The only thing you can do with that volume of beetroot, unless you’re on a salad diet, is to pickle it. I’ve never pickled anything in my life before. I know my Nanna used to pickle beetroot, but she used a pressure cooker. The stain left by a thermonuclear temperature jet of death dealing beetroot would still be on her kitchen ceiling if her house hadn’t been demolished by soulless developers. I don’t trust pressure cookers. Or developers. So I’m not doing it that way.

There appears to be the American way of pickling beetroot and the Australian way, so I take a recipe from the ABC Tasmania site and use that. Except because I have julienned beetroot I decide not to cook it. I think it would be great crunchy. First you have to sterilise your jars. I had to get down my second biggest stockpot for that.

I have 700 grams of beetroot as it turns out, so I reduced the recipe I found. Place in a non reactive saucepan 700 mls of white vinegar (I would have used a fancy apple cider vinegar or something, but I wanted to get these babies pickled while they were still fresh off the back of the truck), a scant three quarters of a cup of brown sugar, a bay leaf, half a cinnamon stick, six cloves, ten peppercorns, a bit under a teaspoon of allspice and a teaspoon of salt.

I heated that until it boiled, then covered it and let it simmer for a bit to extract those flavours. Meanwhile I managed to get the jars out of their boiling water bath without burning myself too badly. I packed the beetroot into them using tongs, trying to be all sterile and everything. They filled the jars neatly to the top with a bit of squashing. I let the pickling liquid sit for about quarter of an hour to cool down and infuse a bit more. I got the liquid into the jars using a funnel with a sieve in it.

The liquid wasn’t enough to fill the jars, curses curses. But while poking at the beetroot in frustration I found that it packed down quite a bit more in the warm liquid and there was enough after all, oh me of little faith.

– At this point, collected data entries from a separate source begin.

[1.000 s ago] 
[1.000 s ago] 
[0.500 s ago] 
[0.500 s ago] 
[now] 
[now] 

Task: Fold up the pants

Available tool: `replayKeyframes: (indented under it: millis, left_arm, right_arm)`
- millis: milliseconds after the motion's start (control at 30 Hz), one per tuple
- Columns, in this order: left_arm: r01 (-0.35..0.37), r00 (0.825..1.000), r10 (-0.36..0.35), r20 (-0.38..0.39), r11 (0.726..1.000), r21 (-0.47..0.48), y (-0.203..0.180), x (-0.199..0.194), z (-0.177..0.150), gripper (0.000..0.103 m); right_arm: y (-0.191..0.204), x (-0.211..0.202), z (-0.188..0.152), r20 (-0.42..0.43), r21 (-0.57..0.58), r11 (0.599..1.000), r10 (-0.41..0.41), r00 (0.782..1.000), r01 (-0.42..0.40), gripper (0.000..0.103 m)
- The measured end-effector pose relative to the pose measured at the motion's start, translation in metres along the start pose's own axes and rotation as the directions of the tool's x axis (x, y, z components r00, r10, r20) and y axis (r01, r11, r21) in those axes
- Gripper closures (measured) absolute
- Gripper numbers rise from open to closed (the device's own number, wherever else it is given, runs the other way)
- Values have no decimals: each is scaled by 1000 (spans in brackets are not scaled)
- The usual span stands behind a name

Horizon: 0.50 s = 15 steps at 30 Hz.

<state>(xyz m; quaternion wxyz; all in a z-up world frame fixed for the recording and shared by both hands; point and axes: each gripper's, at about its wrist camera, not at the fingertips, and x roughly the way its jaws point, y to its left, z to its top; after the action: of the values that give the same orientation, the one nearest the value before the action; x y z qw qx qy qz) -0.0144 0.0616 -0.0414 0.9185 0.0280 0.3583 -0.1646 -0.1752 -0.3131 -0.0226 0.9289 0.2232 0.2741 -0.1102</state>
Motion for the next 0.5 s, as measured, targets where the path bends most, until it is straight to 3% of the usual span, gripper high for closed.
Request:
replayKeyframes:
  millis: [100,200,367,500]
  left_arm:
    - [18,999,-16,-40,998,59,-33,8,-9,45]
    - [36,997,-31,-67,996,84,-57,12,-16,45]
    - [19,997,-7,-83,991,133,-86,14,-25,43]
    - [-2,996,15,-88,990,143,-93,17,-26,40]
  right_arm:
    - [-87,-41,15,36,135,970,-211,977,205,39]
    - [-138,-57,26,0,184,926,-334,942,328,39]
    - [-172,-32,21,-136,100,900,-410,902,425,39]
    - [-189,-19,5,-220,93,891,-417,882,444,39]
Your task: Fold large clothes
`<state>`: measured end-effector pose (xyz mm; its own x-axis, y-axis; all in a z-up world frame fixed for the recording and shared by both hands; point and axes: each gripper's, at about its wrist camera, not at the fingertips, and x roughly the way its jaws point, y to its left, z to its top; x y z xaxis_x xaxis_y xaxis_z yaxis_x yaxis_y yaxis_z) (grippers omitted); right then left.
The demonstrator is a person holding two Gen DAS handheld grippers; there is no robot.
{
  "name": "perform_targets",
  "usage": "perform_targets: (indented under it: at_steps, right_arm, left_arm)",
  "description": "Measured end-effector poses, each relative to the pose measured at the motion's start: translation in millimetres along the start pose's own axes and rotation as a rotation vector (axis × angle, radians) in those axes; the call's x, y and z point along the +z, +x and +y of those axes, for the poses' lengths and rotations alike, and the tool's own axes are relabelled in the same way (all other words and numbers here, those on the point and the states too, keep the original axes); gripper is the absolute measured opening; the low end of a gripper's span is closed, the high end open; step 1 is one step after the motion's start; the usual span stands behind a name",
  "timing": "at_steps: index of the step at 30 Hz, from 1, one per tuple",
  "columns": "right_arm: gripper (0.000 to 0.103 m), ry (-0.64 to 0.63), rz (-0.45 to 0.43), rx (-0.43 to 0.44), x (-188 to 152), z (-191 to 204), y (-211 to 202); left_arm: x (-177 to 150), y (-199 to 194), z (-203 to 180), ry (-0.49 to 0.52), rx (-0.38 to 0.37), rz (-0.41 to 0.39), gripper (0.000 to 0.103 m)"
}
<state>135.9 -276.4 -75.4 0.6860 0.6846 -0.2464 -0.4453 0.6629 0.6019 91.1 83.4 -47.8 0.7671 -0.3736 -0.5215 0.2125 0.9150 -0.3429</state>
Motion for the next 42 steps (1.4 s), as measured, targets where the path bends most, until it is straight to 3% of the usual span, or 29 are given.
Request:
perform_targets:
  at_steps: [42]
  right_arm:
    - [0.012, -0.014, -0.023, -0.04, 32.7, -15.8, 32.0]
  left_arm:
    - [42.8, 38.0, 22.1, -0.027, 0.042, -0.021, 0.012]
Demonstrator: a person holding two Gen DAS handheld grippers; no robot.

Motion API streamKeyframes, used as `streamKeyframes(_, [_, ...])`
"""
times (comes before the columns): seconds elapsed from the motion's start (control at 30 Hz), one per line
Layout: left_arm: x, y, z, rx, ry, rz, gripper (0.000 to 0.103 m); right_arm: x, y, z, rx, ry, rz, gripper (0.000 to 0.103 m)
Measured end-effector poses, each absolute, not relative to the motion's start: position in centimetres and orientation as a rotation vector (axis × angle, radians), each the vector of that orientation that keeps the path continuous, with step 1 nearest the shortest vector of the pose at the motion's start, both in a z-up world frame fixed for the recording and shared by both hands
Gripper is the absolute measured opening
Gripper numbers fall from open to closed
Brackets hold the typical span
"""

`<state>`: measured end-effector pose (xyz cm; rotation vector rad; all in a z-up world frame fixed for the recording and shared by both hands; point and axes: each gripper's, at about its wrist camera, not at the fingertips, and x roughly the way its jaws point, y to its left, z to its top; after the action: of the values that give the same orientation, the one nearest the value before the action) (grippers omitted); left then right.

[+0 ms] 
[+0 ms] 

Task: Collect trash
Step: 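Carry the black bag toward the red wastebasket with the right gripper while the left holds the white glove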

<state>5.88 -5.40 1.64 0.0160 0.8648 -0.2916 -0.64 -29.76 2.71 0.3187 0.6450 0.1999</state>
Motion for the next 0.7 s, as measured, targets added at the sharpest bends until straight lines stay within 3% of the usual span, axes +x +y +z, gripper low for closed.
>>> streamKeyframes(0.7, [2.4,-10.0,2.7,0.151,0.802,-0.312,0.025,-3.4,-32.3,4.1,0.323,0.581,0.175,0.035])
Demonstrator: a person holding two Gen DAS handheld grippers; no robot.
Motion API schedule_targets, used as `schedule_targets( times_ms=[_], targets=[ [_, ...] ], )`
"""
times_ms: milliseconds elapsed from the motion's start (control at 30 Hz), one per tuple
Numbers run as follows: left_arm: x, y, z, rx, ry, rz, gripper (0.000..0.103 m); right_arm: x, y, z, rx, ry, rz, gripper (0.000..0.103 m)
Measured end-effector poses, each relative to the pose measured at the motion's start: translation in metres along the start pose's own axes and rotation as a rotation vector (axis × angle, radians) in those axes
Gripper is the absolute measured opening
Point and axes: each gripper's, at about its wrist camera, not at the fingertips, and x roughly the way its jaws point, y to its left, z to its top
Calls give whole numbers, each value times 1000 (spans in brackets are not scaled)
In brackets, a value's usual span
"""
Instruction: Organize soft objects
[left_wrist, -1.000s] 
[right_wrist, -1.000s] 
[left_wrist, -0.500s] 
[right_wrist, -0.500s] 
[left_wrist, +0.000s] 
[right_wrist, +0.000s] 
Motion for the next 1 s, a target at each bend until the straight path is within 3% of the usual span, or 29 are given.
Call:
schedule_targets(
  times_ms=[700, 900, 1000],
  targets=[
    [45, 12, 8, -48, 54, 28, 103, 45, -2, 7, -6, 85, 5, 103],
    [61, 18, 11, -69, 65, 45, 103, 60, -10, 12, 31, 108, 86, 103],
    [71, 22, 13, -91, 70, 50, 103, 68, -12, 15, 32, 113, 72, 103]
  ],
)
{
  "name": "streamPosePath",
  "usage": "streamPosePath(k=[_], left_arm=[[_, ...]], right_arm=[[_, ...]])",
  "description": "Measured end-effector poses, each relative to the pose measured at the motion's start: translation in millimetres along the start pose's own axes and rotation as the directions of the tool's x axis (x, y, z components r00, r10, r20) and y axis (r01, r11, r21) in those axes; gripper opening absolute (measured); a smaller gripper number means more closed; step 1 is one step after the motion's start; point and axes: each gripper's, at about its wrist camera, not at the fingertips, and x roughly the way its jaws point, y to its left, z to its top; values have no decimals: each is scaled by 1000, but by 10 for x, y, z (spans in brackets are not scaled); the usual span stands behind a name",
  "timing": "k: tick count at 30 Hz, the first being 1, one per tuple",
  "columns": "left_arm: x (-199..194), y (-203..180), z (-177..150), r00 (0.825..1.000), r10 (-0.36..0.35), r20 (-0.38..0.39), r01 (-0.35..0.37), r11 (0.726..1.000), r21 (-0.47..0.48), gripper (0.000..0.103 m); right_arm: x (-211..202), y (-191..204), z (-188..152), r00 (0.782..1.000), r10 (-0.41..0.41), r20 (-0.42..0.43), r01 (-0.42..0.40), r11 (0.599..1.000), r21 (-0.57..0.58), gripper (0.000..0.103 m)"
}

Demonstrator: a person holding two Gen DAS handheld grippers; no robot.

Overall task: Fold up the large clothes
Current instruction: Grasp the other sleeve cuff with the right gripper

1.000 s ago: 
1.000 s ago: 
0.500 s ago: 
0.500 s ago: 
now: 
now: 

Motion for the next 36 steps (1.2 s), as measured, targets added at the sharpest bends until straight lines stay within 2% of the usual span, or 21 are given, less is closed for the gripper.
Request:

I think you’re supposed to leave it for a couple of weeks alone with its thoughts, to mature and develop and a whole lot of other anthropomorphic stuff. But I couldn’t wait and had a taste today. It tastes like bought beetroot, only sparkly and crunchy and alive. Oh man, it’s good. We might have to have hamburger night very soon. Or it would go so well with rocket and walnuts and a soft feta, or goats cheese, and cracked pepper and a splash of olive oil. Maybe I should have got two kilos. I’d need to go to The Source then and buy some more jars. Oh the horror.